Участники застолья задвигали стульями, вставая.
— Первый — за дорогого дядюшку Тима, которого все мы любим и чей дух все еще с нами, — продолжил Бенет.
— За дядюшку Тима!
Все торжественно подняли бокалы, выпили и остались стоять в ожидании. После короткой паузы Бенет провозгласил:
— А теперь давайте выпьем за здоровье нашего дорогого друга и соседа Эдварда Лэнниона и его отсутствующей невесты Мэриан Берран, которая завтра к этому времени станет миссис Лэннион! Пожелаем этим двум чудесным молодым людям долгой и счастливой жизни, замечательных детей, а всем нам — иметь честь и удовольствие разделить с ними их радость и благоденствие. За Мэриан и Эдварда!
— За Мэриан и Эдварда! — подхватили все.
Пока Бенет произносил свой тост, Эдвард, бледный, почти испуганный, показавшийся вдруг совсем юным, не знающий, сесть ли ему или продолжать стоять, сначала опустил, потом поднял голову и окинул компанию каким-то благодарно-тревожным взглядом. Бенет, испугавшийся, что Эдвард может счесть себя обязанным произнести ответную речь, поспешил добавить:
— А теперь — вперед! Все — в сад!
Они гурьбой направились в кабинет, а оттуда, через стеклянную дверь, на мощеную террасу и далее — на травяную лужайку. На террасе горели фонари, освещая красочное многообразие цветов в больших замшелых каменных горшках. За террасой расстилалась темнота, которая лишь первые несколько мгновений казалась непроглядной, но как только глаз привыкал к ней, выяснялось, что она пронизана звездным светом. Луны видно не было, она где-то пряталась. Но состоящий из бесчисленных звездных мириад Млечный Путь лил на землю интенсивный свет. Сначала все остановились на уже мокрой от росы траве, в немом благоговении взирая на небо, потом, тихо беседуя, разбрелись по саду, разбившись на группы, но особенно не удаляясь от дома, поскольку испытывали не только возвышенный восторг, но и благоговейный ужас.
Оуэн, взяв Туана под руку, повел его мимо разбросанных густых кустов и изысканной березовой рощицы к секвойям.
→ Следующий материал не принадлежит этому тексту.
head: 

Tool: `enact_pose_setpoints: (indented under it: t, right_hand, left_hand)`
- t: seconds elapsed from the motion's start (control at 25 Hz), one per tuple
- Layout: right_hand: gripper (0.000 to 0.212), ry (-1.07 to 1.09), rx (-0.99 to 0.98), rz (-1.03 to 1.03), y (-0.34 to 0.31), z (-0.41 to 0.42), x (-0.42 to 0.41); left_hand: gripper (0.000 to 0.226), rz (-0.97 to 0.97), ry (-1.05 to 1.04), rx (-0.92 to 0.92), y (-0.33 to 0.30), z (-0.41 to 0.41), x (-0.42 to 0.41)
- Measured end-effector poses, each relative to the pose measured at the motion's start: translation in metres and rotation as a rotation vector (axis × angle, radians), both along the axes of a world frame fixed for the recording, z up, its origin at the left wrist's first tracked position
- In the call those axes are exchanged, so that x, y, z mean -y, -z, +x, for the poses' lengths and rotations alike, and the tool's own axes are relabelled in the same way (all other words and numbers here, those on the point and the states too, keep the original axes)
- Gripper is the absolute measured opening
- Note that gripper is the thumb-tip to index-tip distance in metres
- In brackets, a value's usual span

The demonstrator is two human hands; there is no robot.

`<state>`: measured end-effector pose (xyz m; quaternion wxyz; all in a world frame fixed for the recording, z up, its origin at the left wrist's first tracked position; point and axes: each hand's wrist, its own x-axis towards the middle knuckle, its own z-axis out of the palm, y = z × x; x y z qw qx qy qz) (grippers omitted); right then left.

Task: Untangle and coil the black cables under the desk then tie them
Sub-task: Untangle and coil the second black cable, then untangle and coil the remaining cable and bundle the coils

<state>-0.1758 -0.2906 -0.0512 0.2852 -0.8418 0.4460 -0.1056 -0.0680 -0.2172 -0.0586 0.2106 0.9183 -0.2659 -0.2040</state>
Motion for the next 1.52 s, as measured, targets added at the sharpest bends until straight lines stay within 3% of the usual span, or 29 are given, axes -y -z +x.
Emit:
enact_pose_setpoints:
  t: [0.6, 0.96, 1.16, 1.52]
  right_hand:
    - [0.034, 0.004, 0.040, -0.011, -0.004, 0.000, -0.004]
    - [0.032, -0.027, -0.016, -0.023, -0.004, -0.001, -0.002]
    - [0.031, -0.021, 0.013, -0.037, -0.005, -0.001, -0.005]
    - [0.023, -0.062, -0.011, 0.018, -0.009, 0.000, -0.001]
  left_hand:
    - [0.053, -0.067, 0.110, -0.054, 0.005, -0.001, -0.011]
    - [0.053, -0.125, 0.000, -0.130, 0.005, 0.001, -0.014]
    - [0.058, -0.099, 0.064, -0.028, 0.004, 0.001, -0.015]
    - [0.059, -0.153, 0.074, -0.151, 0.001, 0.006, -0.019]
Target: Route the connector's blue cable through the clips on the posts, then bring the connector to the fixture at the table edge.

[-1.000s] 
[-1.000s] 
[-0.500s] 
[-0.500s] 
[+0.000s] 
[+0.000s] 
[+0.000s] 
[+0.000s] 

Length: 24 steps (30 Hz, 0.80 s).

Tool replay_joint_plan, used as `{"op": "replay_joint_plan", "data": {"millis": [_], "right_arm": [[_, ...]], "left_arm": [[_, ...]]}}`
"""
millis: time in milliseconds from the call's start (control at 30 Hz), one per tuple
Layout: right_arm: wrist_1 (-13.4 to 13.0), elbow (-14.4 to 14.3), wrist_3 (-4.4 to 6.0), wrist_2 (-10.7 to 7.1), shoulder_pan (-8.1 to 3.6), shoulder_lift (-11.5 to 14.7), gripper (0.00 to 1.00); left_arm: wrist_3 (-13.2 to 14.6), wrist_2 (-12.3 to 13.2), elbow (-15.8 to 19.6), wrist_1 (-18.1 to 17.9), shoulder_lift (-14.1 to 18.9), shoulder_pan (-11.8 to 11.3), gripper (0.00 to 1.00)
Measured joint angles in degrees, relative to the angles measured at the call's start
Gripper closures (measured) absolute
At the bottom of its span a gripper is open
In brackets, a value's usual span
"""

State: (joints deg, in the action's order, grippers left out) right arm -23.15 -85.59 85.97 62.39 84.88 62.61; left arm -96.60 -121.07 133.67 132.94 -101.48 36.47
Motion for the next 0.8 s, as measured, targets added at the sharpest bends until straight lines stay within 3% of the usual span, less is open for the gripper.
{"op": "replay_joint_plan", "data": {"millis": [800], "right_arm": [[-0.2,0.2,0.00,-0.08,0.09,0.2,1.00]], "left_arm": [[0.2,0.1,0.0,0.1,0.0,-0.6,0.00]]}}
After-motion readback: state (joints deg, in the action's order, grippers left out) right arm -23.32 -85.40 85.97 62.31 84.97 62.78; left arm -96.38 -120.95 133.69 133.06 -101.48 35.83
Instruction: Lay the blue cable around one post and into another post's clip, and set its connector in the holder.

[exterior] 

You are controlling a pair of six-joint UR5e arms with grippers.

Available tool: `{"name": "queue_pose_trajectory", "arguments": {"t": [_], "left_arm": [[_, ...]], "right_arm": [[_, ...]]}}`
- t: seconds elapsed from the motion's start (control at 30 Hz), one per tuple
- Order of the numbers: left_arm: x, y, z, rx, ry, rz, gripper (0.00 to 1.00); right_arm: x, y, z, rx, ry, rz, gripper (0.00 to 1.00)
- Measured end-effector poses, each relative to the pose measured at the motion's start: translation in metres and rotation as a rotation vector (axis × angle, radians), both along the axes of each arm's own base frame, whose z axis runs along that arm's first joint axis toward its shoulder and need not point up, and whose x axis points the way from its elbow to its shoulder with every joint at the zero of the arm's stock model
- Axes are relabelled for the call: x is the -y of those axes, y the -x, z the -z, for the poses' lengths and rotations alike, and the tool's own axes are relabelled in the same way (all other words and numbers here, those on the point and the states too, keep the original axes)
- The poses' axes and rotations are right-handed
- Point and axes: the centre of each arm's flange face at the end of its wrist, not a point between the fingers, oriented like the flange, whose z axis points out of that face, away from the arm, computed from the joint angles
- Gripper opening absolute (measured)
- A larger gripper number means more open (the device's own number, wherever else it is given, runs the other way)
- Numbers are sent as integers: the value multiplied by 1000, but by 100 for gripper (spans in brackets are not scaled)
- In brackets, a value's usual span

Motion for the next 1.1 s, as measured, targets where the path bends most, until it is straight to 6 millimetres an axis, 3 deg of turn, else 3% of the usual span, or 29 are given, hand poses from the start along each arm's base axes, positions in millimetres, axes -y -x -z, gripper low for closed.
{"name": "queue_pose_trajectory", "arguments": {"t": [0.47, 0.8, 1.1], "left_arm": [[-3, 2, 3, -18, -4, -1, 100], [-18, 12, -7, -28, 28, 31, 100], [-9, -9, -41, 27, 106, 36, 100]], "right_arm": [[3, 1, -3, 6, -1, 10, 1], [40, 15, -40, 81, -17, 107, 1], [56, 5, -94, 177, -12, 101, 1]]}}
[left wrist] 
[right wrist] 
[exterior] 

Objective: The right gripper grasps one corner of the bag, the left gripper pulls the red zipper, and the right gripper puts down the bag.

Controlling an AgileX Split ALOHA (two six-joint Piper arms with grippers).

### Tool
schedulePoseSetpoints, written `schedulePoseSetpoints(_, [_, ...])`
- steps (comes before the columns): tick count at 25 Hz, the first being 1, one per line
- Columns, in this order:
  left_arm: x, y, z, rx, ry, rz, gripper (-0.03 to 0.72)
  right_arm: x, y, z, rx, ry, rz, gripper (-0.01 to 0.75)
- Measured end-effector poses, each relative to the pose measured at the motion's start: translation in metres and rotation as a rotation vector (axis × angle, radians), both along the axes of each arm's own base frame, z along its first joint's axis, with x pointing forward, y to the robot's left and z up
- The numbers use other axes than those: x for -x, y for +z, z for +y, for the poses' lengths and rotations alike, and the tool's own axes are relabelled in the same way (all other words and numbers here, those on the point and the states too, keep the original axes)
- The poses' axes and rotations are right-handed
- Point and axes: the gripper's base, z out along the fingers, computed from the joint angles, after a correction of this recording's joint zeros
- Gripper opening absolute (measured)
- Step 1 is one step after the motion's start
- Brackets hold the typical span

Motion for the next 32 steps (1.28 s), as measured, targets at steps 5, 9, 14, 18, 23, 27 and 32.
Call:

Едва различимые силуэты этих гигантских безмолвных деревьев смутно вырисовывались на фоне звездного неба. Оно, словно усеянный блестками театральный задник, спускалось до темнеющего горизонта. Воздух, густой и влажный, был пронизан запахом земли, росой, пропитанной нежным ароматом листьев и цветов, и свежим дыханием огромных деревьев.
Внезапно они оказались во власти таинственной молчаливой темноты. Звездный купол неба был теперь скрыт от них листвой, под ногами расстилался совершенно иной ковер. Оуэн остановился, отпустил локоть Туана и взял молодого человека за руку. Мягко развернув его к себе, он вздохнул и стал ласково водить пальцами по волосам, лбу, носу и губам Туана. Такое случалось и прежде. Туан, не разделявший наклонностей Оуэна, тем не менее любил его, а потому стоял спокойно, прислонившись спиной к дереву и мечтательно улыбаясь. Оуэн поцеловал его.
Милдред с Розалиндой пересекли лужайку в другом направлении и подошли к едва различимым каменным ступеням, которые вели вниз, в розарий. Здесь слышалось тихое журчание тоже почти невидимого в темноте фонтана. Они приблизились к нему и сели на каменную ограду, опоясывавшую бассейн, в который стекала мерцавшая в звездном сиянии струя. Мимо бесшумно скользили летучие мыши с бархатистыми крыльями, вдали ухала сова.
Они с удовольствием болтали руками в прохладной воде и тихо переговаривались.
— Как трогательно, — говорила Милдред. — Как был бы счастлив дядюшка Тим… Эдвард и Мэриан вместе… Идеальная пара…
— Да, да, действительно… — соглашалась Розалинда. — Вы знаете, мне кажется, я это предчувствовала, мне снился сон: они были королем и королевой… Да, я только сейчас это вспомнила.
— Как прекрасно! Мэриан все время что-то искала и вдруг нашла то, что хотела, совсем рядом. Или ты думаешь, она давно приметила Эдварда?
— Думаю, да, или, быть может, судьба давно ей его предназначала. Конечно, когда мы жили с мамой, мы редко виделись с Эдвардом…
— Полагаю, это даже лучше, что мама приедет позже, ты ведь знаешь, какую она привносит суету! А ты по-прежнему решительно настроена никогда не выходить замуж? Разумеется, я понимаю, что это шутка, ты обязательно передумаешь!
— Сейчас все мои помыслы заняты историей искусств!
Бенет, решительно взяв Эдварда за рукав, увлек его на лужайку. Они остановились, лишь немного отойдя от места, куда достигал падавший из окон кабинета свет, и Бенет на мгновение (такие странные мгновения иногда бывали) ощутил, что дух дядюшки Тима нисходит на него, обволакивает и сливается с его дыханием. Бледное лицо Эдварда смутно маячило в темноте.
— Эдвард, если бы Тим был жив, он чувствовал бы себя на седьмом небе от счастья. Конечно, мы все равно на седьмом небе! Я так мечтал, чтобы вы женились на этой девушке. Я не утомлял ни вас, ни ее намеками — просто молился! Вы замечательный человек, а она прекрасная девушка… Простите, я немного захмелел…
— Я и сам нетрезв, — признался Эдвард. — Думаю, «Большой маринер»[14] был лишним.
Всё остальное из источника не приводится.